» Try it
An exact transcription of every record is needed, leaving out the pictures.

[[ Data extract, beginning ]]

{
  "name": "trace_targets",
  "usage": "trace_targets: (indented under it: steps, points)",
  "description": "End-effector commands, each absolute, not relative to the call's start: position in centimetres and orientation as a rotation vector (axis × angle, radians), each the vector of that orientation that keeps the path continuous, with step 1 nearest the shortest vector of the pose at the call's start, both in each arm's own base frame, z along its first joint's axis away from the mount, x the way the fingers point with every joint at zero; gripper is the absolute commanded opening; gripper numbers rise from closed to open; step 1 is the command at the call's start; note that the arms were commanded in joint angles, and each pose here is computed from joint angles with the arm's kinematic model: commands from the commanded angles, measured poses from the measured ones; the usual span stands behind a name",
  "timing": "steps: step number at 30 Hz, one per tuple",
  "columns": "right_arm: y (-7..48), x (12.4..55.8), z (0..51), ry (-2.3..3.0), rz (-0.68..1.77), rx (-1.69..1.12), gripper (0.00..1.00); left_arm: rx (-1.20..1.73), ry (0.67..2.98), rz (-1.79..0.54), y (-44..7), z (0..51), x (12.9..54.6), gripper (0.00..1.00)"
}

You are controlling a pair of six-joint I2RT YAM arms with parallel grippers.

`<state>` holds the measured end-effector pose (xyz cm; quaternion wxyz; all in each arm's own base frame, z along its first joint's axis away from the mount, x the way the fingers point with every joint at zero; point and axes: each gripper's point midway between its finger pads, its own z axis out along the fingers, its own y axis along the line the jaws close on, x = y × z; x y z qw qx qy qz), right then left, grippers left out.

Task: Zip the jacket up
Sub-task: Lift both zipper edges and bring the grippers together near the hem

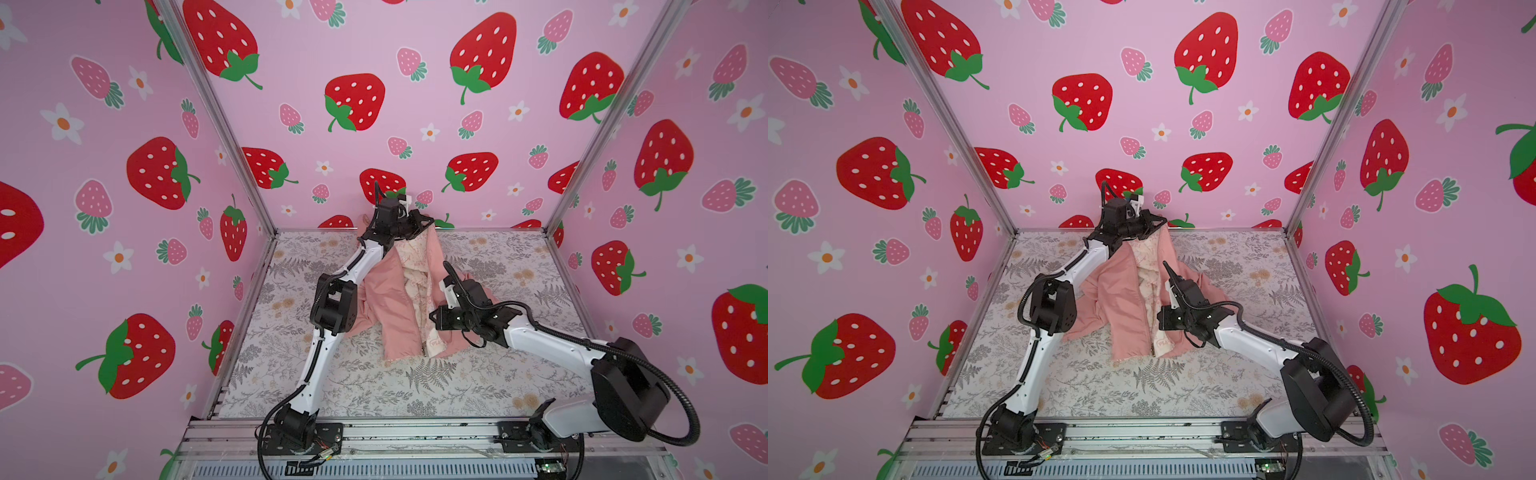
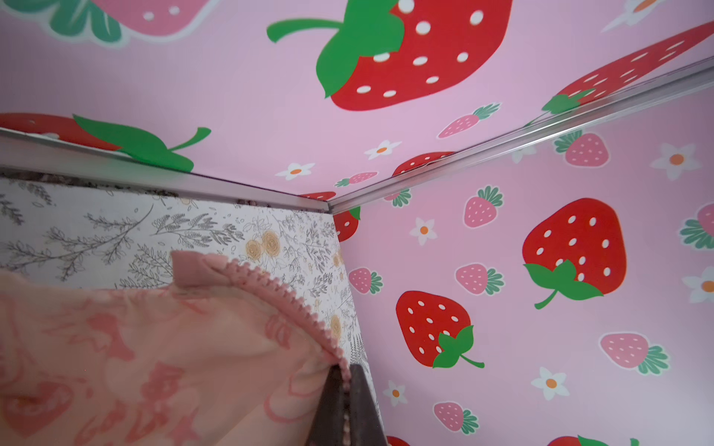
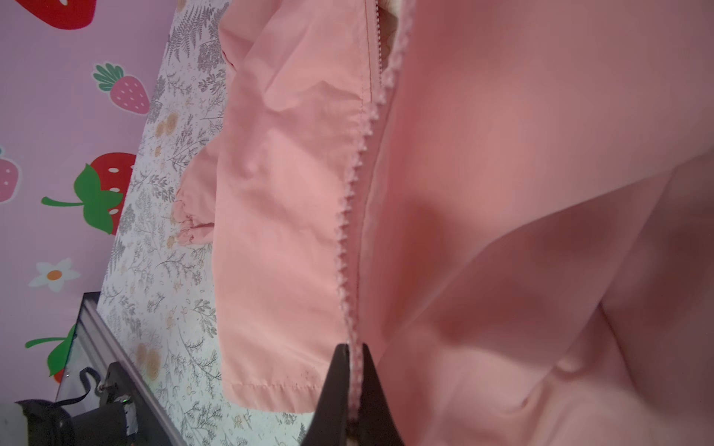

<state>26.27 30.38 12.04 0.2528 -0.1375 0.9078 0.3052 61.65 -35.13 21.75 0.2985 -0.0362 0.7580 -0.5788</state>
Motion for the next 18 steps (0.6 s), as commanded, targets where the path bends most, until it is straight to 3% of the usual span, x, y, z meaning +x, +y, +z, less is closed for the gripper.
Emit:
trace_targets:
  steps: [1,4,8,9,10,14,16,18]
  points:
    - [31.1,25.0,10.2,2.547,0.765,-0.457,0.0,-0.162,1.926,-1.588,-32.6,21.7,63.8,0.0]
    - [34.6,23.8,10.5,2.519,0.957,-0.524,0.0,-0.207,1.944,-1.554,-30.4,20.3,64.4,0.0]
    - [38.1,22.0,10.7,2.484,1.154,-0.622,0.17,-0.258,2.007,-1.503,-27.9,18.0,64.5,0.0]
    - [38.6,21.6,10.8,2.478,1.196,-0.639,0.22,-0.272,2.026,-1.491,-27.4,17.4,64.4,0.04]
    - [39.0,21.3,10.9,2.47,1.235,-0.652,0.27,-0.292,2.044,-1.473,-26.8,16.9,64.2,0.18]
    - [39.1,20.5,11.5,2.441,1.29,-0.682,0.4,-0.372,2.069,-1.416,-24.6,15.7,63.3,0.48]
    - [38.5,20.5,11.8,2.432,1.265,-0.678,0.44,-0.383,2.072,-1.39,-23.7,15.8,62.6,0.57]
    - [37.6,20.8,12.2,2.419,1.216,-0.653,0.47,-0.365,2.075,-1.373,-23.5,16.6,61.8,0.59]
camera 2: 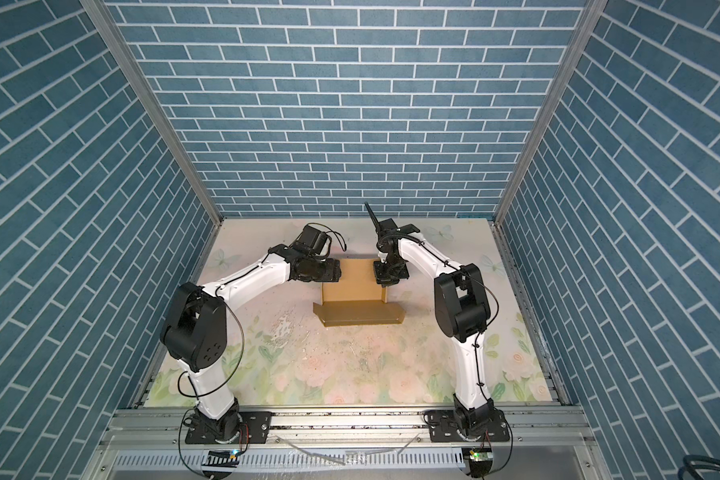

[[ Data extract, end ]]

» Solution
{
  "name": "trace_targets",
  "usage": "trace_targets: (indented under it: steps, points)",
  "description": "End-effector commands, each absolute, not relative to the call's start: position in centimetres and orientation as a rotation vector (axis × angle, radians), each the vector of that orientation that keeps the path continuous, with step 1 nearest the shortest vector of the pose at the call's start, both in each arm's own base frame, z along its first joint's axis away from the mount, x the way the fingers point with every joint at zero; gripper is the absolute commanded opening; gripper numbers rise from closed to open; step 1 is the command at the call's start; note that the arms were commanded in joint angles, and each pose here is computed from joint angles with the arm's kinematic model: commands from the commanded angles, measured poses from the measured ones; the usual span stands behind a name",
  "timing": "steps: step number at 30 Hz, one per tuple",
  "columns": "right_arm: y (-7..48), x (12.4..55.8), z (0..51), ry (-2.3..3.0), rz (-0.68..1.77), rx (-1.69..1.12), gripper (0.00..1.00); left_arm: rx (-1.20..1.73), ry (0.67..2.98), rz (-1.79..0.54), y (-44..7), z (0..51), x (12.9..54.6), gripper (0.00..1.00)"
}

You are controlling a pair of six-joint I2RT YAM arms with parallel grippers.

`<state>` holds the measured end-effector pose (xyz cm; quaternion wxyz; all in each arm's own base frame, z along its first joint's axis away from the mount, x the way the fingers point with every joint at zero; point and axes: each gripper's point midway between its finger pads, its own z axis out along the fingers, its own y axis along the line the jaws close on, x = y × z; x y z qw qx qy qz), right then left, grippers left out.

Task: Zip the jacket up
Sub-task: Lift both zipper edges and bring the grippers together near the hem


<state>26.27 30.38 12.04 0.2528 -0.1375 0.9078 0.3052 61.65 -35.13 21.75 0.2985 -0.0362 0.7580 -0.5788</state>
Motion for the next 18 steps (0.6 s), as commanded, targets where the path bends most, until it is straight to 3% of the usual span, x, y, z meaning +x, +y, +z, less is closed for the gripper.
Emit:
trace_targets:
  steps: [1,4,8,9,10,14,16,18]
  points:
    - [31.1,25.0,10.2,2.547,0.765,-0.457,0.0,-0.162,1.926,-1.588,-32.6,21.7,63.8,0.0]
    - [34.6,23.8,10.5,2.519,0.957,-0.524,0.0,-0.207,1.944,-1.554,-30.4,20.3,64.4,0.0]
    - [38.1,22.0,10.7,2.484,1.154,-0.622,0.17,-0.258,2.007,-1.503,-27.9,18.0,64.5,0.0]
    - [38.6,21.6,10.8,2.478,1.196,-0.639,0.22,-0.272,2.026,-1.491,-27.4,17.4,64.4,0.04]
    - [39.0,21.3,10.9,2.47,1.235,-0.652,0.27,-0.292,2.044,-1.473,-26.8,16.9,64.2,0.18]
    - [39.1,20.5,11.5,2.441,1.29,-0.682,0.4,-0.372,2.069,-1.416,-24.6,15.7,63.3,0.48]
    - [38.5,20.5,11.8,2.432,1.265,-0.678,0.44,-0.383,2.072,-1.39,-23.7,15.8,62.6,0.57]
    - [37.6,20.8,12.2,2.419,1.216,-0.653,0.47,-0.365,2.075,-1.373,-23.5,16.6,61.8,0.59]
camera 2: 

No further output is required for this answer.